Angesichts neuster Zahlen von der Flughafenbaustelle wollen die Freien Wähler weiterhin die finanziellen Defizite am BER zum Thema machen. Man sei sehr gespannt, sagte der Abgeordnete Matthias Steffke, »welche Auswirkungen das auf den Landeshaushalt haben wird«. Seine Partei werde thematisieren, dass zwar die Eröffnung im Jahr 2020 wahrscheinlicher geworden sei, aber keineswegs alle betroffenen Haushalte in der räumlichen Nähe von Start- und Landebahn auch schon den zugesagten Schallschutz bekommen haben.

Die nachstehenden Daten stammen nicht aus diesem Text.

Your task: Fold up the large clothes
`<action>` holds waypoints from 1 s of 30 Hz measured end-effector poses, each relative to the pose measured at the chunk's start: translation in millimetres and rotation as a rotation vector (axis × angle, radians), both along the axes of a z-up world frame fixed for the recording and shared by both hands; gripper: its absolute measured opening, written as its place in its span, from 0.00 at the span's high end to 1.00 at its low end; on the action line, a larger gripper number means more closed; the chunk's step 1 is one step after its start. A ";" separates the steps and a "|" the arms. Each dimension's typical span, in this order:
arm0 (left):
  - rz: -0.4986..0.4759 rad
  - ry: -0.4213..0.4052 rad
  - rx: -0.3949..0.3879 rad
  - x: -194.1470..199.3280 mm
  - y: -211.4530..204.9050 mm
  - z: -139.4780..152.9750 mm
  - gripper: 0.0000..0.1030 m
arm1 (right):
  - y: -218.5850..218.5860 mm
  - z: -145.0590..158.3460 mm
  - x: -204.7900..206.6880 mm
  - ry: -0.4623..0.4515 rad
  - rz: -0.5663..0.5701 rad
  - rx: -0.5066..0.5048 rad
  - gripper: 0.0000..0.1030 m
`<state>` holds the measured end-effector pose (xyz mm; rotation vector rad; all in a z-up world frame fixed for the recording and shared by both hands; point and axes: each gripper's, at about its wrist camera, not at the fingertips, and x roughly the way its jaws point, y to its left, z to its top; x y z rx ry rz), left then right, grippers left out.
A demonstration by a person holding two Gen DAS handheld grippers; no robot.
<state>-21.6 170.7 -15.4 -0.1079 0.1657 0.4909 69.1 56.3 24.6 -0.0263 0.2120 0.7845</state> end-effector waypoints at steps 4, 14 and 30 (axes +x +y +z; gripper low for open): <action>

Am Donnerstag soll die letzte Runde der Koalitionsgespräche im Potsdamer Kongress-Hotel beginnen. Dabei tagen parallel sieben Arbeitsgruppen. Doch selbst was dort festgeschrieben wird, muss nicht zwingend im Koalitionsvertrag von SPD, CDU und Grünen stehen, weil in der großen Endrunde dann »gedealt« wird. Dabei soll festgelegt werden, wer sich wo durchsetzen kann, und wer wo Federn lassen muss.

Noch sieht es so aus, dass die beachtliche Geschwindigkeit, mit der in Brandenburg an die Bildung der neuen Regierung gegangen wird, bis zum Schluss durchgehalten werden kann. Zwar hat wohl keiner der drei Partner bislang unüberwindbare Barrieren errichtet, doch stehen Einigungen in wesentlichen Punkten noch aus. Zehn Jahre lang hatten die Grünen sich als Alternative zur Agrarpolitik der SPD und ihres Landwirtschaftsministers Jörg Vogelsänger in Stellung gebracht. Nun haben sie über 60 ungeklärte Punkte allein in dieser Arbeitsgruppe vorgelegt - vom Wolf über den Insektenschutz bis zur Tierhaltung sind noch viele Fragen offen.

Eindeutig die Handschrift der Grünen trägt das Vorhaben, in Brandenburg künftig einen Polizeibeauftragten beim Landtag und eine unabhängige Beschwerdestelle gegenüber der Polizei einzurichten. Die Zahl der Polizeibeamten soll schrittweise auf 8500 steigen, zudem soll es mehr Richter und Staatsanwälte geben. Beim umstrittenen Umgang mit der automatischen Kennzeichenerfassung soll ein Urteil des Verfassungsgerichts abgewartet werden.

In den Sondierungsgesprächen war auch das Thema Abschiebehaft nicht ausdiskutiert worden. Hier könnte Brandenburg künftig vorerst entsprechende Plätze in anderen Bundesländern nutzen. Alle Krankenhausstandorte sollen erhalten und die Investitionen bei 100 Millionen Euro festgeschrieben werden. In Brandenburg ist derzeit das letzte Kita-Jahr beitragsfrei, bis 2024 soll Beitragsfreiheit für drei Jahre erreicht werden.

Perspektivisch sinkende Steuereinnahmen könnten den Koalitionären aber ihren Vorhabensschwung beeinträchtigen. Skeptiker sehen schon für 2020 eine Finanzierungslücke von über 700 Millionen Euro im Haushalt voraus.